» **TASK DETAILS**
Your answer must consist solely of the lines from the start of the entries below through the line with "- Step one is", unchanged.
* * * *
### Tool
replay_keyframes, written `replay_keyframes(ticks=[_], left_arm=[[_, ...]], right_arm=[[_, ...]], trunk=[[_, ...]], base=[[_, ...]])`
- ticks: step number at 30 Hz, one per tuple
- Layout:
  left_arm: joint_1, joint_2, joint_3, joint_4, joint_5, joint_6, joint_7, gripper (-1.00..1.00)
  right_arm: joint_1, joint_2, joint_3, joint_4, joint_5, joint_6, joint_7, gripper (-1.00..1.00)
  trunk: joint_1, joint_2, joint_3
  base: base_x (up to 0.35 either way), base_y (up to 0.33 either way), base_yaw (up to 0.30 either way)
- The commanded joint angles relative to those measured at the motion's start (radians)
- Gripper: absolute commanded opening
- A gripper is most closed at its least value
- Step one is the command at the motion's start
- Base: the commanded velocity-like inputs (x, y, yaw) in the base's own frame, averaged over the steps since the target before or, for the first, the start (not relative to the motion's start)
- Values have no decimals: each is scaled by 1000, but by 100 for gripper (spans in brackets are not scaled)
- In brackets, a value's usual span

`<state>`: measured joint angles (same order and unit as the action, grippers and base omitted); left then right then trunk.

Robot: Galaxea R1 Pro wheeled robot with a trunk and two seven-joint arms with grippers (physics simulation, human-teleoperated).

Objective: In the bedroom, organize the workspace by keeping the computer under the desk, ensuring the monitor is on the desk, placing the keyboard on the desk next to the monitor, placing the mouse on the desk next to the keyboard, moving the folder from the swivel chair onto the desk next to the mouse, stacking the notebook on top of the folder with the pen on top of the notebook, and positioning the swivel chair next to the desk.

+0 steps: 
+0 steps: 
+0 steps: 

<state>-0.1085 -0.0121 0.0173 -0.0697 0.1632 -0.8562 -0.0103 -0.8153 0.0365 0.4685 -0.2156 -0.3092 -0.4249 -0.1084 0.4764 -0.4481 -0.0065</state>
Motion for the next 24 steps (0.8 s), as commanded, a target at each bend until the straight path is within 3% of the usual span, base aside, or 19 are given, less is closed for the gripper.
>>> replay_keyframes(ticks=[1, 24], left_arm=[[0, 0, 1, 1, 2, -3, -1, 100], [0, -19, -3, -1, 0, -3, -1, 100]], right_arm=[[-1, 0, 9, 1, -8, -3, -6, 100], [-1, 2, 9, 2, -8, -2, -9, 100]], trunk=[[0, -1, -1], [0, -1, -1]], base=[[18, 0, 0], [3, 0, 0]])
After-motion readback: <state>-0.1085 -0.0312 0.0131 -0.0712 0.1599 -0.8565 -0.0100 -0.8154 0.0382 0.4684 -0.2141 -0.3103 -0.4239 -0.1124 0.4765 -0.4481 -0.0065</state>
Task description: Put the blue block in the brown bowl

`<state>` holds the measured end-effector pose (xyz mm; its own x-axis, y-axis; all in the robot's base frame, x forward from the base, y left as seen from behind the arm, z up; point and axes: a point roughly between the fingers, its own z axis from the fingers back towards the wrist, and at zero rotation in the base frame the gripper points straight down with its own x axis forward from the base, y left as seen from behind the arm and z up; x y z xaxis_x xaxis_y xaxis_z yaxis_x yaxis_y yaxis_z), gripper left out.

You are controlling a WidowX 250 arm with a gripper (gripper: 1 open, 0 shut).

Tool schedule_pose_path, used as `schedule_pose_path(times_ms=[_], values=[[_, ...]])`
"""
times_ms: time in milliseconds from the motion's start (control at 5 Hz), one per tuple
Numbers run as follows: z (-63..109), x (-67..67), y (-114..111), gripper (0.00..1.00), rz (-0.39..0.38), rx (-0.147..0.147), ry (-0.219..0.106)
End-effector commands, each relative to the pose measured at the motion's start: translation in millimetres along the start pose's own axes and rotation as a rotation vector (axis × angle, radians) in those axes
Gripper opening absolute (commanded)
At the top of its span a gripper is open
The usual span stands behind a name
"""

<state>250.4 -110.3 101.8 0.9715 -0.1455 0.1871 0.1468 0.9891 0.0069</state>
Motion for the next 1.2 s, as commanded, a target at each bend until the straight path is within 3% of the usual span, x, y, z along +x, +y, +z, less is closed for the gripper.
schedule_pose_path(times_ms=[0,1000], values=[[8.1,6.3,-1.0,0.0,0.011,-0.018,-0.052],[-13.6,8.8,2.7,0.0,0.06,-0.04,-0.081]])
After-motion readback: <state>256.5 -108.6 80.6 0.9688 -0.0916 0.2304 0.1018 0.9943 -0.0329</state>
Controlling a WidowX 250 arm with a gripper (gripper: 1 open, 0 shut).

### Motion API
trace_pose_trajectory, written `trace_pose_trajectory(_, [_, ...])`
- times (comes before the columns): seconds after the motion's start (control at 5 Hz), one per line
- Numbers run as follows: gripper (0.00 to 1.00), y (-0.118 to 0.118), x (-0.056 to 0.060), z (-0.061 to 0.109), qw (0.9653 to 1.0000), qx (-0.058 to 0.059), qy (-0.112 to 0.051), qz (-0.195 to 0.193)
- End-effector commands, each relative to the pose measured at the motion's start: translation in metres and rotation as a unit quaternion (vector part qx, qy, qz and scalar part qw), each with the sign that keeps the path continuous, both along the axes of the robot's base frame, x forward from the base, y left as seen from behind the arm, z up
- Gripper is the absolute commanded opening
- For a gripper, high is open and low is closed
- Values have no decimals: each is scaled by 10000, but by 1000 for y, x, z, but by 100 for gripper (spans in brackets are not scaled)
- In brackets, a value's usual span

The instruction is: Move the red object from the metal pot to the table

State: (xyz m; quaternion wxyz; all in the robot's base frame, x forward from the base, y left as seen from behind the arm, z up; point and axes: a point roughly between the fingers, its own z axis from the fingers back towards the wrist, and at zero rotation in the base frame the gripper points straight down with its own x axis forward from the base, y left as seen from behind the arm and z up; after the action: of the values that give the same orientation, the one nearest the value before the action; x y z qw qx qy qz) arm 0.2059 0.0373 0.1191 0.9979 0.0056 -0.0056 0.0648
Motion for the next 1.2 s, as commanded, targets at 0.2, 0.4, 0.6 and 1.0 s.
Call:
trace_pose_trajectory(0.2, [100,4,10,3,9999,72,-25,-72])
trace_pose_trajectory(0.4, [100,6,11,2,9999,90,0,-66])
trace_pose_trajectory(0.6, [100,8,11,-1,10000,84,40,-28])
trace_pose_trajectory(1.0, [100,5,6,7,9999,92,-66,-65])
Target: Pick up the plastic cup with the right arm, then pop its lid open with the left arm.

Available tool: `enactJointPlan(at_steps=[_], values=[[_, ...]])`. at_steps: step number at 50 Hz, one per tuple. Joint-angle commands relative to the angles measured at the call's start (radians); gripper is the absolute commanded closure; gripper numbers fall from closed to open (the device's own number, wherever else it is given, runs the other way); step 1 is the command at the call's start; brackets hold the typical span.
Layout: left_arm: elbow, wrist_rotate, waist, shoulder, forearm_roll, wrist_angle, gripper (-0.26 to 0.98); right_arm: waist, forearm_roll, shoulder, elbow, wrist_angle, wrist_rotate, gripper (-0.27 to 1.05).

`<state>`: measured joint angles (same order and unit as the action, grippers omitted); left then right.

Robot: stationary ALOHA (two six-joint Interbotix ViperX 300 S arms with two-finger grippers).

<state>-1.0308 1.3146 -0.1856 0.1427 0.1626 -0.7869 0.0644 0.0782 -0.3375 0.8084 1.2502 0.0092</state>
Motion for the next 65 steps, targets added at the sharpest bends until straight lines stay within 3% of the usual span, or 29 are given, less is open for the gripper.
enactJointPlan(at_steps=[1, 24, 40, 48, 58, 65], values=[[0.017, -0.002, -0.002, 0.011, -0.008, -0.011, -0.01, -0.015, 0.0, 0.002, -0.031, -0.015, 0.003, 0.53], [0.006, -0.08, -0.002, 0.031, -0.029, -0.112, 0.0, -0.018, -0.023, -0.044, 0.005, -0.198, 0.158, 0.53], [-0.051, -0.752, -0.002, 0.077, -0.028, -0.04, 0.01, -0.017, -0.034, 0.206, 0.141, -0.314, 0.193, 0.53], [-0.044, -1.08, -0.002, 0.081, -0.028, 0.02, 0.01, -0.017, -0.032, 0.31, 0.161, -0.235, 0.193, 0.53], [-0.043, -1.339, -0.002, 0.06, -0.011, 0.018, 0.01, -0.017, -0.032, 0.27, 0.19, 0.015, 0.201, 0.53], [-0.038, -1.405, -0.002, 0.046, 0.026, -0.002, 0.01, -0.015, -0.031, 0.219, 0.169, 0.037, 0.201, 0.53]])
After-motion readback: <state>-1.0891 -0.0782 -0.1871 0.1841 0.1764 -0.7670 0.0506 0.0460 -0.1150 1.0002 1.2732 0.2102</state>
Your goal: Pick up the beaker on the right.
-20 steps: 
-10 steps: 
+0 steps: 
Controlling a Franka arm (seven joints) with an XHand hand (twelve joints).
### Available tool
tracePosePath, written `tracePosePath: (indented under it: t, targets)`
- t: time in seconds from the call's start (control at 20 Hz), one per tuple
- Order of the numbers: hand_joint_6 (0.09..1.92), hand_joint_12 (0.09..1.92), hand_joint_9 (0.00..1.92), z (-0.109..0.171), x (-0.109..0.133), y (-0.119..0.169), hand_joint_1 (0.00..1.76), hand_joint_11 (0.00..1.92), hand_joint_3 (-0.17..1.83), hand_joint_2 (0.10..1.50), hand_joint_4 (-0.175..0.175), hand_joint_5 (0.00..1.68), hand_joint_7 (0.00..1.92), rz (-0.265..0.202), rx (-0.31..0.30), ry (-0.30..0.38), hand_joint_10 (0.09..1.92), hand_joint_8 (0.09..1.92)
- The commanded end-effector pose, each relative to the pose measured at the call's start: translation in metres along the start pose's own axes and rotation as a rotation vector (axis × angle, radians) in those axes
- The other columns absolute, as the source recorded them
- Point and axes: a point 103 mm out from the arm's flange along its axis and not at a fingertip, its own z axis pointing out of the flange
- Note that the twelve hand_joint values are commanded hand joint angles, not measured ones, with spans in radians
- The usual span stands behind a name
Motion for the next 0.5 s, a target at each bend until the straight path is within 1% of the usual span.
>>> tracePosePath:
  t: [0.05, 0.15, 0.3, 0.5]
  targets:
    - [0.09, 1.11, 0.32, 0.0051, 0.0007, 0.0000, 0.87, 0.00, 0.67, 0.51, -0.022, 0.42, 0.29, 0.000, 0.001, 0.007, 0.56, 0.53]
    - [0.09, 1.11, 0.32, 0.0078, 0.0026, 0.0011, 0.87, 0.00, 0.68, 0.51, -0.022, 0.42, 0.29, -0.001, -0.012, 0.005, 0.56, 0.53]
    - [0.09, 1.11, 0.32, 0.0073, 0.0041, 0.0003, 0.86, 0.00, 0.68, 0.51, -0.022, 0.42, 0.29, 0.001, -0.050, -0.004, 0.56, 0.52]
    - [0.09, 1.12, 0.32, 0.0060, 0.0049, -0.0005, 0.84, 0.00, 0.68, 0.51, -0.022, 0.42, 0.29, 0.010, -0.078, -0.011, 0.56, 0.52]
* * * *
» **EXERCISE RESULT**
### Tool
replay_keyframes, written `replay_keyframes(ticks=[_], left_arm=[[_, ...]], right_arm=[[_, ...]], trunk=[[_, ...]], base=[[_, ...]])`
- ticks: step number at 30 Hz, one per tuple
- Layout:
  left_arm: joint_1, joint_2, joint_3, joint_4, joint_5, joint_6, joint_7, gripper (-1.00..1.00)
  right_arm: joint_1, joint_2, joint_3, joint_4, joint_5, joint_6, joint_7, gripper (-1.00..1.00)
  trunk: joint_1, joint_2, joint_3
  base: base_x (up to 0.35 either way), base_y (up to 0.33 either way), base_yaw (up to 0.30 either way)
- The commanded joint angles relative to those measured at the motion's start (radians)
- Gripper: absolute commanded opening
- A gripper is most closed at its least value
- Step one is the command at the motion's start

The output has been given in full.